EXERCISE
Would you print the entire listing exactly, leaving nothing out?

PROVIDED DATA
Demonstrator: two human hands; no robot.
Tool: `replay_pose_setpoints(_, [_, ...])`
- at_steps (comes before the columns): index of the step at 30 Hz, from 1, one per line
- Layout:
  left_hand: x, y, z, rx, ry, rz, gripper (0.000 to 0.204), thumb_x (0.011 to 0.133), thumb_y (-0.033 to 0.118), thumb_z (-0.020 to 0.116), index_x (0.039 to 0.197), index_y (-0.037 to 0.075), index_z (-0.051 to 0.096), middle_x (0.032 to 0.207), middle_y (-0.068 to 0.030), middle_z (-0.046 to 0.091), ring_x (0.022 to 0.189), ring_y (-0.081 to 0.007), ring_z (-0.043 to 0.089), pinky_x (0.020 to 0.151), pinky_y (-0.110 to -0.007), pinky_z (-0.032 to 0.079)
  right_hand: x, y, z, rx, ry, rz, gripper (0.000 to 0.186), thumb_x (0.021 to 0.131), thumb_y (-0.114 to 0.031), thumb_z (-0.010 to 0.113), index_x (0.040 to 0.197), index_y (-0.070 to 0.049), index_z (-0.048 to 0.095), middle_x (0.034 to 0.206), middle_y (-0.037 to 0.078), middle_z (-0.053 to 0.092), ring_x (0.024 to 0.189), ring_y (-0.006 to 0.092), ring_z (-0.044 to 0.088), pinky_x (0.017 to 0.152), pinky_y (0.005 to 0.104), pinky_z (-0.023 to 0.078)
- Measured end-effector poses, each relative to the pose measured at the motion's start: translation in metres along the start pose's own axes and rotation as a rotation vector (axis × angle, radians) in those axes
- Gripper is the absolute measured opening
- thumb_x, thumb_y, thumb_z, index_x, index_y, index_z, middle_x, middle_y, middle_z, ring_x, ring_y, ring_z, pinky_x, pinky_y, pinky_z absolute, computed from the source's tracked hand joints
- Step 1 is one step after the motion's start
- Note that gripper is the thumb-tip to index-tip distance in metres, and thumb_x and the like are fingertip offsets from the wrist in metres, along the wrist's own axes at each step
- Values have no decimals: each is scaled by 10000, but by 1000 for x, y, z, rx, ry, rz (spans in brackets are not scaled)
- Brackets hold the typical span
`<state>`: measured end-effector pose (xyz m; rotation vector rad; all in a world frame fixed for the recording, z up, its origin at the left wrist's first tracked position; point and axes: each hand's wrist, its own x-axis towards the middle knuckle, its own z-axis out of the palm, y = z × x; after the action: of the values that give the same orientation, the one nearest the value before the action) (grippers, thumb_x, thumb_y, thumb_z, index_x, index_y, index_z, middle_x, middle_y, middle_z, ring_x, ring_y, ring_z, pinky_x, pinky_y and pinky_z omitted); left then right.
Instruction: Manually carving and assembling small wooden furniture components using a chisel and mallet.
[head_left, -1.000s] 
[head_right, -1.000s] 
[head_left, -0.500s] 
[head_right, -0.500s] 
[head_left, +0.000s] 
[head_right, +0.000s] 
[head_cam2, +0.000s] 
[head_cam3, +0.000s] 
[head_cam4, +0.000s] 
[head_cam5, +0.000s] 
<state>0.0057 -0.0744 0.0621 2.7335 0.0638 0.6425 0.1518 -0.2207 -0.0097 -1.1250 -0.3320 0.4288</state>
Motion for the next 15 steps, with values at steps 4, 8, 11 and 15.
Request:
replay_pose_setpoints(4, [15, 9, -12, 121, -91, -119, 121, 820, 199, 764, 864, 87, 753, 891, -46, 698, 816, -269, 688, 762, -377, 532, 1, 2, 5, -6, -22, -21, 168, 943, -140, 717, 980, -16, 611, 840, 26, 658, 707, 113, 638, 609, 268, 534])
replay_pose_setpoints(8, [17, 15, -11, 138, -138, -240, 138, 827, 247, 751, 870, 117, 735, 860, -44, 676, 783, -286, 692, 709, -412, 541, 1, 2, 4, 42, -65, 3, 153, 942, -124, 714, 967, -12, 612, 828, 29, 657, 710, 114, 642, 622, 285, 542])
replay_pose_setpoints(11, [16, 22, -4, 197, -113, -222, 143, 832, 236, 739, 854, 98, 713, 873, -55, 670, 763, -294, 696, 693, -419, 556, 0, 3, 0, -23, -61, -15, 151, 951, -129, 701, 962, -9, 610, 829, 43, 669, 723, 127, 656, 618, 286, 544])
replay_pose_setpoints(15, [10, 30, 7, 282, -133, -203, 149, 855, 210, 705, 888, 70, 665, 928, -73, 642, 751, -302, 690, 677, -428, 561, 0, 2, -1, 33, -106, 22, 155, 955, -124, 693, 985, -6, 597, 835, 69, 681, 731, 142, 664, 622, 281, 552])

ANSWER SPACE
Demonstrator: two human hands; no robot.
Tool: `replay_pose_setpoints(_, [_, ...])`
- at_steps (comes before the columns): index of the step at 30 Hz, from 1, one per line
- Layout:
  left_hand: x, y, z, rx, ry, rz, gripper (0.000 to 0.204), thumb_x (0.011 to 0.133), thumb_y (-0.033 to 0.118), thumb_z (-0.020 to 0.116), index_x (0.039 to 0.197), index_y (-0.037 to 0.075), index_z (-0.051 to 0.096), middle_x (0.032 to 0.207), middle_y (-0.068 to 0.030), middle_z (-0.046 to 0.091), ring_x (0.022 to 0.189), ring_y (-0.081 to 0.007), ring_z (-0.043 to 0.089), pinky_x (0.020 to 0.151), pinky_y (-0.110 to -0.007), pinky_z (-0.032 to 0.079)
  right_hand: x, y, z, rx, ry, rz, gripper (0.000 to 0.186), thumb_x (0.021 to 0.131), thumb_y (-0.114 to 0.031), thumb_z (-0.010 to 0.113), index_x (0.040 to 0.197), index_y (-0.070 to 0.049), index_z (-0.048 to 0.095), middle_x (0.034 to 0.206), middle_y (-0.037 to 0.078), middle_z (-0.053 to 0.092), ring_x (0.024 to 0.189), ring_y (-0.006 to 0.092), ring_z (-0.044 to 0.088), pinky_x (0.017 to 0.152), pinky_y (0.005 to 0.104), pinky_z (-0.023 to 0.078)
- Measured end-effector poses, each relative to the pose measured at the motion's start: translation in metres along the start pose's own axes and rotation as a rotation vector (axis × angle, radians) in those axes
- Gripper is the absolute measured opening
- thumb_x, thumb_y, thumb_z, index_x, index_y, index_z, middle_x, middle_y, middle_z, ring_x, ring_y, ring_z, pinky_x, pinky_y, pinky_z absolute, computed from the source's tracked hand joints
- Step 1 is one step after the motion's start
- Note that gripper is the thumb-tip to index-tip distance in metres, and thumb_x and the like are fingertip offsets from the wrist in metres, along the wrist's own axes at each step
- Values have no decimals: each is scaled by 10000, but by 1000 for x, y, z, rx, ry, rz (spans in brackets are not scaled)
- Brackets hold the typical span
`<state>`: measured end-effector pose (xyz m; rotation vector rad; all in a world frame fixed for the recording, z up, its origin at the left wrist's first tracked position; point and axes: each hand's wrist, its own x-axis towards the middle knuckle, its own z-axis out of the palm, y = z × x; after the action: of the values that give the same orientation, the one nearest the value before the action) (grippers, thumb_x, thumb_y, thumb_z, index_x, index_y, index_z, middle_x, middle_y, middle_z, ring_x, ring_y, ring_z, pinky_x, pinky_y and pinky_z omitted); left then right.
Instruction: Manually carving and assembling small wooden furniture components using a chisel and mallet.
[head_left, -1.000s] 
[head_right, -1.000s] 
[head_left, -0.500s] 
[head_right, -0.500s] 
[head_left, +0.000s] 
[head_right, +0.000s] 
[head_cam2, +0.000s] 
[head_cam3, +0.000s] 
[head_cam4, +0.000s] 
[head_cam5, +0.000s] 
<state>0.0057 -0.0744 0.0621 2.7335 0.0638 0.6425 0.1518 -0.2207 -0.0097 -1.1250 -0.3320 0.4288</state>
Motion for the next 15 steps, with values at steps 4, 8, 11 and 15.
Request:
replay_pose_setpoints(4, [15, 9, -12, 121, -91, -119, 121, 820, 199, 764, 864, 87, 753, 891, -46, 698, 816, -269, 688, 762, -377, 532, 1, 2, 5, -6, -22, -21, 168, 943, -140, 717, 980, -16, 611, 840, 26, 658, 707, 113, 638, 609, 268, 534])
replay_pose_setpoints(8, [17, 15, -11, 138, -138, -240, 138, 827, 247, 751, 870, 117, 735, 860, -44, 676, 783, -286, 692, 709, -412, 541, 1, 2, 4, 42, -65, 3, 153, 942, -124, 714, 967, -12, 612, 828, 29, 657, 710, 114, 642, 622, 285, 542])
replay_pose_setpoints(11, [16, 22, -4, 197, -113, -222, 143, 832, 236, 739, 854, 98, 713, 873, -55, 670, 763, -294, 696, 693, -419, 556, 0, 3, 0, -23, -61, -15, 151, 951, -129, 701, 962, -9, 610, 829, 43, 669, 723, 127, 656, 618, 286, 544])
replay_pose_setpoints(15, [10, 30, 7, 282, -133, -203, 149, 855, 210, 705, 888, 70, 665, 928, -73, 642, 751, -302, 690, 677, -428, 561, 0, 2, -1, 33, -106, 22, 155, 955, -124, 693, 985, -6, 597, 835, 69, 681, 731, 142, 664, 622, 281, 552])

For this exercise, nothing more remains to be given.